18 • CRAFTS AND HOBBIES
Such traditional crafts as blacksmithing, tanning, clog-making, and copperworking had virtually disappeared by the 1950s. Woodwork, metalwork and pottery remain strong, however. The use of ancient Celtic designs is popular with many artisans.
The Welsh have a great tradition of choral singing. Their musical and poetic traditions are preserved through a series of competitive folk festivals throughout the nation. The culmination is the Royal National Eisteddfod, an annual contest for poets and musicians attended by tens of thousands of people every August. The festival includes folk dancing and all types of music, from brass bands to Welsh rock groups. Competitions also take place in the fields of poetry, literature, drama, theater, and the visual arts. Events are conducted in Welsh with instantaneous English translation. The festival functions as a major force for the preservation of Welsh cultural identity. The International Eisteddfod at Llangollen, held every July, invites competitors from all over the world to compete for prizes in traditional singing and dancing. The event attracts a wide variety of participants. Another competition is the Cardiff Singer of the Year, which attracts some of the brightest young talent in the opera world. Its prestige has launched a number of highly successful careers.
19 • SOCIAL PROBLEMS
Unemployment, especially in rural areas, is a serious problem in Wales. Like Scotland, Wales has had a high level of emigration by people seeking better employment opportunities abroad. Concern exists on many fronts about the preservation of Welsh culture. Many are worried that English values and culture will increasingly dominate, and that indigenous values and traditions will be lost. Even with the success of the movement to promote the use of the Welsh language, there is still concern about the survival of rural communities in which the language thrives. Conflicts of interest between monolingual English-speakers and bilingual Welsh-speakers are becoming important issues in many areas.
20 • BIBLIOGRAPHY
Fuller, Barbara. Britain. Cultures of the World. London, England: Marshall Cavendish, 1994.

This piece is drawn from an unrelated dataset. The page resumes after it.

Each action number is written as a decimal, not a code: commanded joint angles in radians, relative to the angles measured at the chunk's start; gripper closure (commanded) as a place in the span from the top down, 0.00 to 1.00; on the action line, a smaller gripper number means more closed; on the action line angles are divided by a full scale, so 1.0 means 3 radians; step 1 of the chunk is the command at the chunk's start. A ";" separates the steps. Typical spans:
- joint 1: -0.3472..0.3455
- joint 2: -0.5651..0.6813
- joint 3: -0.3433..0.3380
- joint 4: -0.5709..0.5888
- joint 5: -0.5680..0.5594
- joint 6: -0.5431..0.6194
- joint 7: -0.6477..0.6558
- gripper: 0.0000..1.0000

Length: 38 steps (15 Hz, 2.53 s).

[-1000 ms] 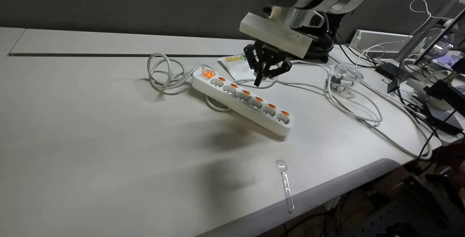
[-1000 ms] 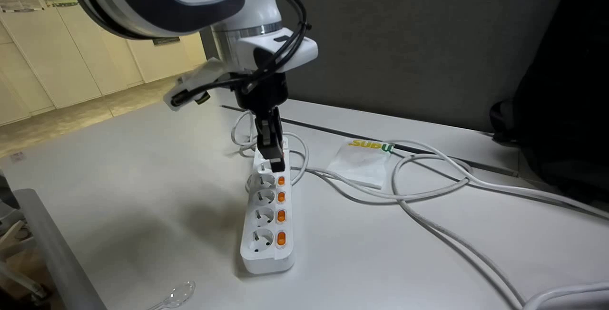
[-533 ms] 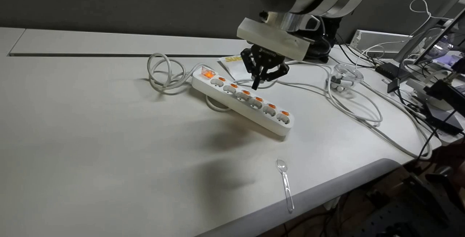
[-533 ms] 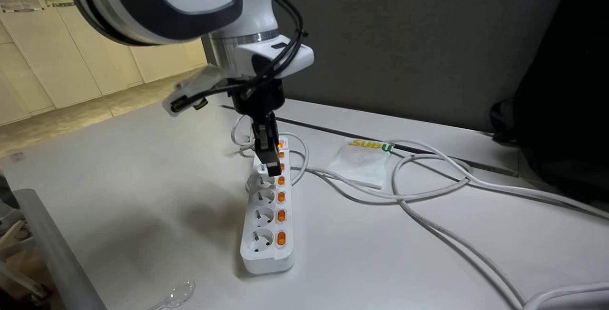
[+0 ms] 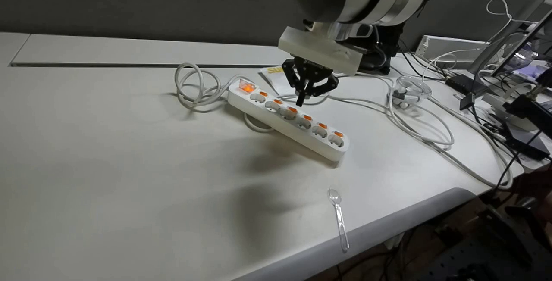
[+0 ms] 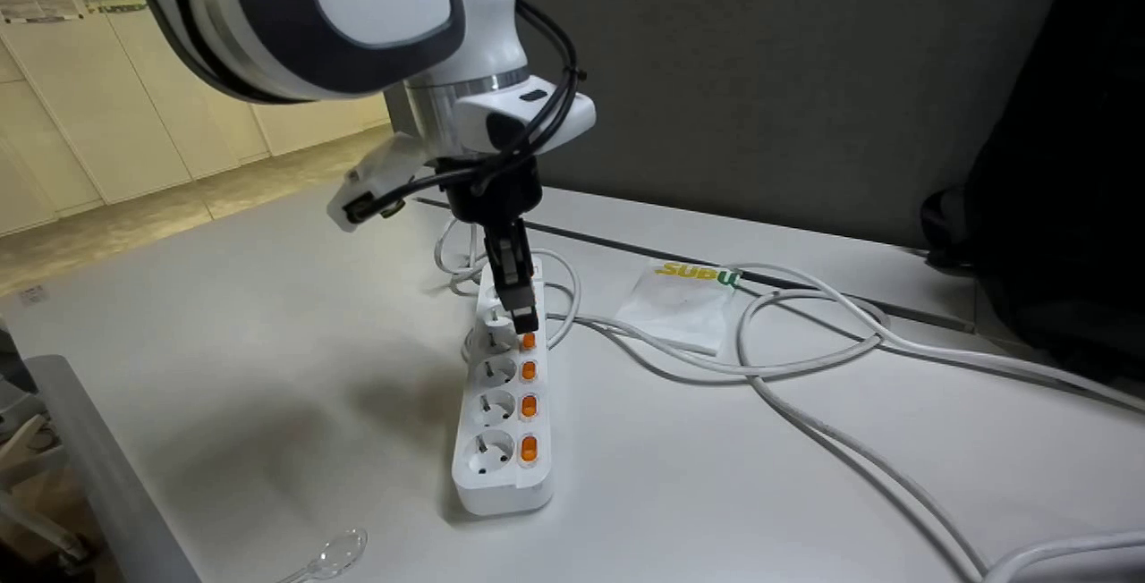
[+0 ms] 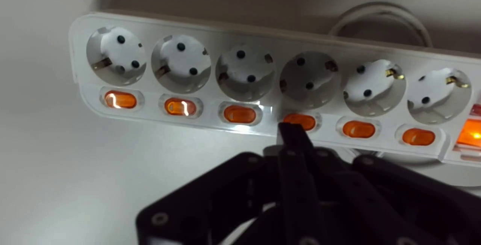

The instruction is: Turn on the middle switch

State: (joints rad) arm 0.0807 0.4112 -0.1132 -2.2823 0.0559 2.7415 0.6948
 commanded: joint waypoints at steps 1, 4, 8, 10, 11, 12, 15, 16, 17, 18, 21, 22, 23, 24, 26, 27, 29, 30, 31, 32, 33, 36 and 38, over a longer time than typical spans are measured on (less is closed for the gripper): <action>0.0074 0.0115 -0.0097 0.0108 -0.0022 0.0058 -0.0028 0.00; 0.0106 0.0177 -0.0128 0.0136 -0.0009 0.0116 -0.0040 0.00; 0.0105 0.0220 -0.0095 0.0157 0.0054 0.0139 -0.0088 0.00; 0.0081 0.0220 -0.0051 0.0162 0.0108 0.0122 -0.0133 0.00; 0.0078 0.0220 -0.0042 0.0164 0.0122 0.0120 -0.0147 0.00; 0.0079 0.0222 -0.0039 0.0163 0.0134 0.0116 -0.0154 0.00; 0.0091 0.0236 -0.0046 0.0162 0.0157 0.0105 -0.0156 0.00; 0.0094 0.0242 -0.0049 0.0159 0.0159 0.0111 -0.0152 0.00; 0.0095 0.0244 -0.0050 0.0157 0.0161 0.0111 -0.0151 0.00; 0.0099 0.0248 -0.0056 0.0151 0.0159 0.0115 -0.0142 0.00; 0.0107 0.0279 -0.0073 0.0142 0.0157 0.0137 -0.0118 0.00; 0.0103 0.0301 -0.0074 0.0138 0.0166 0.0155 -0.0112 0.00; 0.0111 0.0318 -0.0090 0.0139 0.0166 0.0162 -0.0091 0.00; 0.0093 0.0340 -0.0081 0.0144 0.0198 0.0158 -0.0093 0.00; 0.0063 0.0382 -0.0074 0.0155 0.0264 0.0148 -0.0095 0.00; 0.0041 0.0393 -0.0059 0.0154 0.0311 0.0152 -0.0106 0.00; -0.0037 0.0402 0.0014 0.0163 0.0451 0.0099 -0.0159 0.00; -0.0065 0.0409 0.0034 0.0167 0.0511 0.0065 -0.0172 0.00; -0.0097 0.0412 0.0059 0.0167 0.0574 0.0056 -0.0196 0.00; -0.0144 0.0414 0.0099 0.0165 0.0650 0.0064 -0.0235 0.00; -0.0183 0.0424 0.0127 0.0167 0.0725 0.0066 -0.0267 0.00; -0.0404 0.0445 0.0333 0.0178 0.1080 0.0030 -0.0515 0.00; -0.0554 0.0452 0.0461 0.0198 0.1346 -0.0003 -0.0722 0.00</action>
State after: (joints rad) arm -0.0175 0.4772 -0.0365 -2.2467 0.3652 2.7667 0.5570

Illustrated Encyclopedia of Mankind. London: Marshall Cavendish, 1978.
Moss, Joyce, and George Wilson. Peoples of the World: Western Europeans. Gale Research, 1993.
Sutherland, Dorothy. Wales. Enchantment of the World Series. Chicago: Children's Press, 1994.
Theodoratus, Robert B. "Welsh." Encyclopedia of World Cultures (Europe). Boston: G. K. Hall, 1992.
Thomas, Ruth. South Wales. New York: Arco Publishing, 1977.